Thank you for your detailed response to my previous question. I appreciate the clarification on the implementation of the Hybrid Semantic Fusion (HSF) module in AdaCLIP.  However, I still have a concern that I hope you can help me understand better. My confusion is centered around the difference between averaging the cluster centers and directly averaging all the samples.  As I understand it after reading the code implement, the process involves: 

  1. Selecting 100 abnormal patch tokens.
  2. Clustering these tokens into 20 clusters.
  3. Calculating the center of each cluster by averaging the tokens within each cluster.
  4. Averaging these 20 cluster centers to get a final representation.

My question is, would this final representation be significantly different from directly averaging the 100 abnormal tokens? Intuitively, it seems like both methods should yield a similar result since both involve averaging, albeit at different levels of aggregation.  I am trying to understand if there is a substantial difference in the outcome or if one method provides certain benefits over the other.  Looking forward to your insights on this matter.  Best regards,

caoyunkang commented 1 week ago

As I understand it after reading the code implement, the process involves:  Selecting 100 abnormal patch tokens. Clustering these tokens into 20 clusters. Calculating the center of each cluster by averaging the tokens within each cluster. Averaging these 20 cluster centers to get a final representation. My question is, would this final representation be significantly different from directly averaging the 100 abnormal tokens? Intuitively, it seems like both methods should yield a similar result since both involve averaging, albeit at different levels of aggregation.  I am trying to understand if there is a substantial difference in the outcome or if one method provides certain benefits over the other.

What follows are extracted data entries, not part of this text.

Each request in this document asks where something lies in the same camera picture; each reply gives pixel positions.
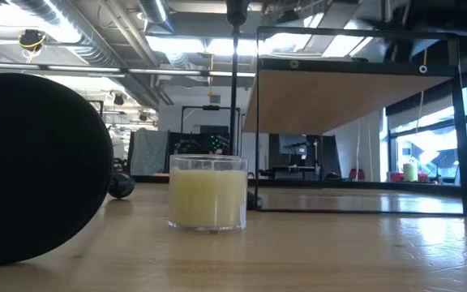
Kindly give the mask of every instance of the wooden table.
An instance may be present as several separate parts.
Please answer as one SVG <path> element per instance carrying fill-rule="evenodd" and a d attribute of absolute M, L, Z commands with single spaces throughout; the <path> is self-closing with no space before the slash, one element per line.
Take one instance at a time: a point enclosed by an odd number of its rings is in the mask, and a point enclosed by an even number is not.
<path fill-rule="evenodd" d="M 0 292 L 467 291 L 467 218 L 249 212 L 241 233 L 184 234 L 166 214 L 167 186 L 138 184 L 64 246 L 0 267 Z"/>

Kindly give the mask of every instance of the pole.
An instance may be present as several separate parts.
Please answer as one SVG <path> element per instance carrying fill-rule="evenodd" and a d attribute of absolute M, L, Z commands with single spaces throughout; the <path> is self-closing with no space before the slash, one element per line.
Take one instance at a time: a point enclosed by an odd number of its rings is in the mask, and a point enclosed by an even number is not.
<path fill-rule="evenodd" d="M 237 107 L 237 67 L 238 55 L 237 45 L 239 42 L 239 27 L 233 27 L 233 55 L 232 55 L 232 97 L 230 101 L 230 147 L 229 155 L 234 154 L 234 139 L 235 139 L 235 108 Z"/>

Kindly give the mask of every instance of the glass candle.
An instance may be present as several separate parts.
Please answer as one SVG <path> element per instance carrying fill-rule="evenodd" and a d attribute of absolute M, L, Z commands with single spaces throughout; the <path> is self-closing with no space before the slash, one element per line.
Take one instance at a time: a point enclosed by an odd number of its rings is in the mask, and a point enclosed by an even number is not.
<path fill-rule="evenodd" d="M 172 155 L 169 225 L 189 231 L 243 230 L 247 164 L 241 157 Z"/>

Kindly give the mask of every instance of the yellow candle wax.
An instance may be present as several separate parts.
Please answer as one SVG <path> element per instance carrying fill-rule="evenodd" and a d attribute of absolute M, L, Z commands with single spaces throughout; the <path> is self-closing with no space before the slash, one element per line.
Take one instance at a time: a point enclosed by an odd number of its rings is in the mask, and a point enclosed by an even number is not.
<path fill-rule="evenodd" d="M 170 221 L 186 227 L 244 227 L 246 172 L 170 171 Z"/>

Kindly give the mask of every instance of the ceiling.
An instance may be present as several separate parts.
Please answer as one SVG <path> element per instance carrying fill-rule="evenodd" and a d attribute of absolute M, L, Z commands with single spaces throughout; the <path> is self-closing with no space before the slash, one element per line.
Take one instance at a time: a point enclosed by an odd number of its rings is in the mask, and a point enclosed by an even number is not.
<path fill-rule="evenodd" d="M 169 34 L 160 26 L 149 24 L 145 30 L 144 17 L 139 9 L 139 0 L 71 0 L 73 11 L 81 15 L 91 27 L 91 37 L 101 38 L 109 45 L 117 59 L 129 68 L 173 68 L 167 56 L 181 54 L 188 60 L 187 65 L 193 70 L 231 71 L 232 41 L 231 26 L 225 17 L 224 1 L 216 0 L 166 0 L 169 7 L 169 21 L 174 34 Z M 22 2 L 22 0 L 7 0 L 7 2 Z M 62 2 L 60 0 L 30 0 L 30 2 Z M 125 27 L 129 37 L 119 29 L 112 15 L 102 3 L 115 2 L 120 10 L 125 12 L 129 21 L 121 19 L 117 6 L 109 5 L 111 12 L 119 18 L 119 24 Z M 404 4 L 406 0 L 391 0 L 391 7 Z M 255 72 L 255 33 L 260 25 L 295 25 L 319 28 L 368 28 L 355 19 L 380 19 L 380 0 L 255 0 L 251 3 L 247 20 L 242 26 L 241 40 L 238 52 L 239 72 Z M 277 24 L 282 11 L 301 7 L 298 11 L 300 19 L 288 24 Z M 46 31 L 49 36 L 40 54 L 31 60 L 31 64 L 53 64 L 87 66 L 87 60 L 75 54 L 75 47 L 59 44 L 59 36 L 68 36 L 65 30 L 56 31 L 56 27 L 43 19 L 21 10 L 17 6 L 0 5 L 0 62 L 25 63 L 29 52 L 19 47 L 17 37 L 25 29 Z M 134 38 L 132 31 L 138 32 L 144 45 Z M 343 40 L 338 36 L 313 36 L 293 38 L 291 36 L 272 36 L 274 41 L 269 52 L 284 52 L 293 54 L 323 54 L 332 52 L 332 57 L 349 54 L 343 51 L 347 41 L 352 41 L 354 47 L 362 40 Z M 264 42 L 263 49 L 270 41 Z M 363 57 L 369 60 L 383 58 L 383 43 L 379 40 L 368 40 L 351 57 Z M 12 71 L 8 68 L 0 71 Z M 115 110 L 112 92 L 121 92 L 126 96 L 126 102 L 121 108 L 126 115 L 121 116 L 123 123 L 138 120 L 140 112 L 149 109 L 158 110 L 160 106 L 208 105 L 208 93 L 212 90 L 221 96 L 221 106 L 229 105 L 230 78 L 214 77 L 213 79 L 195 76 L 155 76 L 134 74 L 134 78 L 148 89 L 146 100 L 138 97 L 138 90 L 128 88 L 124 78 L 117 75 L 89 75 L 69 71 L 29 71 L 30 74 L 44 75 L 59 83 L 75 89 L 89 100 L 105 102 L 105 110 Z M 251 78 L 238 81 L 238 106 L 246 109 L 249 89 L 253 83 Z"/>

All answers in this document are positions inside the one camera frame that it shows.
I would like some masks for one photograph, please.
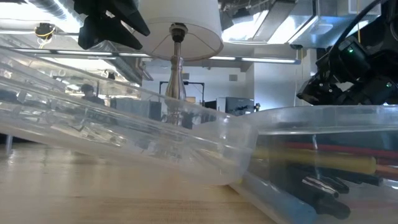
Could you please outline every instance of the wooden table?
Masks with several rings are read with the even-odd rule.
[[[229,187],[57,147],[13,148],[10,156],[0,151],[4,224],[274,223]]]

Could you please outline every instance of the black cable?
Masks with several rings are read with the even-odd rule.
[[[338,47],[340,44],[345,40],[347,35],[351,32],[351,30],[354,29],[354,27],[361,22],[362,18],[366,16],[366,14],[372,10],[374,7],[376,7],[380,3],[384,3],[384,1],[389,1],[389,0],[374,0],[371,4],[366,6],[355,18],[354,20],[348,25],[348,27],[344,30],[344,32],[340,35],[339,39],[336,41],[334,46],[330,49],[330,55],[334,57],[336,53],[338,52]]]

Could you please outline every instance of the lamp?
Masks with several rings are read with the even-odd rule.
[[[133,34],[145,54],[171,61],[166,95],[184,100],[183,61],[207,59],[223,49],[218,1],[145,0],[141,1],[139,11],[151,35]]]

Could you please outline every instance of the transparent plastic tray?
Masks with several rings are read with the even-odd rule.
[[[203,184],[229,184],[248,166],[257,129],[241,119],[128,83],[1,51],[0,132],[4,134],[140,163],[143,169],[178,171]],[[69,77],[67,83],[54,78],[54,71],[63,71]],[[68,86],[82,83],[98,83],[105,104],[71,95]],[[209,123],[211,129],[204,128]]]
[[[308,106],[243,116],[260,135],[231,186],[277,223],[397,223],[397,112]]]

Thank you for your insightful question! To be honest, I haven't tried directly averaging all the abnormal tokens, but intuitively, the difference might not significantly impact the final performance. It could be worth running a quick experiment to validate this.

I should also mention that the design of the HSF is somewhat heuristic. The primary contributions of AdaCLIP lie in its hybrid multimodal prompts. While developing a more refined image-level fusion method would indeed be beneficial for anomaly detection, AdaCLIP may not fully address this aspect as elegantly.

NEU-rzh commented 2 days ago

Thank you very much for your insightful reply. Your perspective provides a practical viewpoint on the implementation. Therefore, I think we can close this issue as it has been satisfactorily resolved.

Thank you once again for your time and expertise. I look forward to the possibility of more discussions and learning opportunities.